Billed as “a conversation on free expression,” this was in fact a speech, followed by pre-selected questions from students.
In his address, Mr Zuckerberg talked constantly about “the internet”. But, when he did, he really seemed to be referring to Facebook.
The Black Lives Matter movement, he said, went viral on Facebook. Then he went on: “Without the internet, it wouldn’t have reached so many people.”
“Many of the arguments about online speech,” he added later, “are related to new properties of the internet itself.”
This was true – but also slightly misleading. For while internet services do have common features, they also have important differences.
Even among the social networks Mr Zuckerberg owns, there are crucial distinctions. Instagram is friendly but insincere. Facebook is utilitarian but plagued by misinformation. WhatsApp is handy but incessant.
What makes one service more enjoyable to use than another? What promotes civility across the board, even at the expense of advertising revenue? On these questions, Mr Zuckerberg was silent.
The Facebook boss pulled the same trick when he talked about “voice” – the theme of his talk.
By “voice” he meant the ability for people to express themselves and be heard, something he described as his defining purpose.
The ideal – “giving power to the powerless,” as he put it – was admirable. The problem was the way Mr Zuckerberg connected giving people a voice with the growth of Facebook.
For not all “voices” are expressed in the same way.
Will expressing your voice mean you’re deluged by abuse? Will your statements be amplified out of all proportion by an algorithm? Will your words be accessible, or hidden, or accidentally broadcast thanks to deceptive privacy settings?
“Voting is voice,” said Mr Zuckerberg.
Yes, but there are many ways to vote, from public to secret to solitary, and many ways to turn votes into political representation. The setting matters.

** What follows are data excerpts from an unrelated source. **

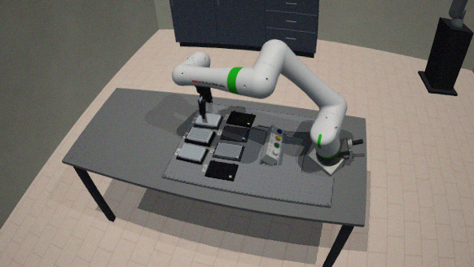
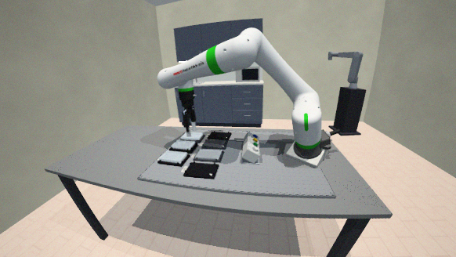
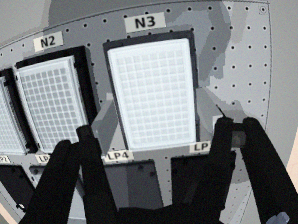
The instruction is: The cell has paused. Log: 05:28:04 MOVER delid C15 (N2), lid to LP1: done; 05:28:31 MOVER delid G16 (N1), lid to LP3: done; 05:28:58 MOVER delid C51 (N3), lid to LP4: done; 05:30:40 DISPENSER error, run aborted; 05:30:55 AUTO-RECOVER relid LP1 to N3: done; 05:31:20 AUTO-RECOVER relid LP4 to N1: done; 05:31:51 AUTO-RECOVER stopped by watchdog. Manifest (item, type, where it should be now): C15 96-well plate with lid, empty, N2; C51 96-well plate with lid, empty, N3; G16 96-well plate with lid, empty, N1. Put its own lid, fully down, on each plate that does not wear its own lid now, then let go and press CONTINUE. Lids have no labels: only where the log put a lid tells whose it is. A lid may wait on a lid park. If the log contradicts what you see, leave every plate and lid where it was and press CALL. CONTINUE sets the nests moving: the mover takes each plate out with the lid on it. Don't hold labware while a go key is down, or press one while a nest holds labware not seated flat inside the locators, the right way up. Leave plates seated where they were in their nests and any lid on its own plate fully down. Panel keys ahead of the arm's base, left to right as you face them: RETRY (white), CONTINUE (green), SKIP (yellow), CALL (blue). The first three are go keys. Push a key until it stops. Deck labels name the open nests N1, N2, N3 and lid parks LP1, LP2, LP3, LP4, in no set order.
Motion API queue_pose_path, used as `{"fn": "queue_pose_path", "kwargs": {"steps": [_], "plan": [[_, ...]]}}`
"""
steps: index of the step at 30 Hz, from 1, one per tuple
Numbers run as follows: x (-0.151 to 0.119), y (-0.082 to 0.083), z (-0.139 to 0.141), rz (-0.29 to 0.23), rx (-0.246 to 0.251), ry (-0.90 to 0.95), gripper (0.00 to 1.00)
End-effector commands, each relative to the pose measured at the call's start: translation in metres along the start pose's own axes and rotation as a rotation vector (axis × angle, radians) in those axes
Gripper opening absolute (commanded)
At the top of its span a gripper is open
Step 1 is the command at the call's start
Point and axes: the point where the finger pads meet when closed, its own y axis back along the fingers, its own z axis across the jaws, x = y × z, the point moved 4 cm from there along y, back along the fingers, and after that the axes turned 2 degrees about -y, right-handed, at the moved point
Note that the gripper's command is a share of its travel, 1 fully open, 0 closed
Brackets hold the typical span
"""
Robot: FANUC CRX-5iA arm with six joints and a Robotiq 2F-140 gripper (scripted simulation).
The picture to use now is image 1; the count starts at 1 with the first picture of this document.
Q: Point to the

When it came to the internet, Mr Zuckerberg implicitly acknowledged this, when his speech turned to China.
Saying that China was building its own version of the internet, Mr Zuckerberg warned it was now competing with the US to export its version to foreign countries.
In this way, he sought to find common interests with his American audience. You might not like Facebook, he said, but at least it’s not China.

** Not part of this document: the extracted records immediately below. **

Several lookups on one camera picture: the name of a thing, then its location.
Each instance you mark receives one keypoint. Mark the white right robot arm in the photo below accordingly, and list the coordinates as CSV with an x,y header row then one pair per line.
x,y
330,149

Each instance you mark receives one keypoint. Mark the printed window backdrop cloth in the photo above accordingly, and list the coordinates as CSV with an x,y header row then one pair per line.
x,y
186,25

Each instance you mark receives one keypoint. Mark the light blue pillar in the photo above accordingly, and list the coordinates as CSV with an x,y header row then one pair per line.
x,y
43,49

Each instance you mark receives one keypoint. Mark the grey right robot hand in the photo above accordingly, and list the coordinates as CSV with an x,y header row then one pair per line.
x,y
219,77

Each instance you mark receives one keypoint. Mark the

He also made what may well turn out to be a powerful argument against tough regulation. Having defined Facebook as the internet, Mr Zuckerberg argued that we need to save the internet from Chinese influence.
His message: Don’t break us up, or we won’t be able to defeat China.
The idea is gaining favour among politicians in Washington and Westminster. Have no doubt, this was the real audience of this speech.
By that measure, Mr Zuckerberg can probably call this a successful outing.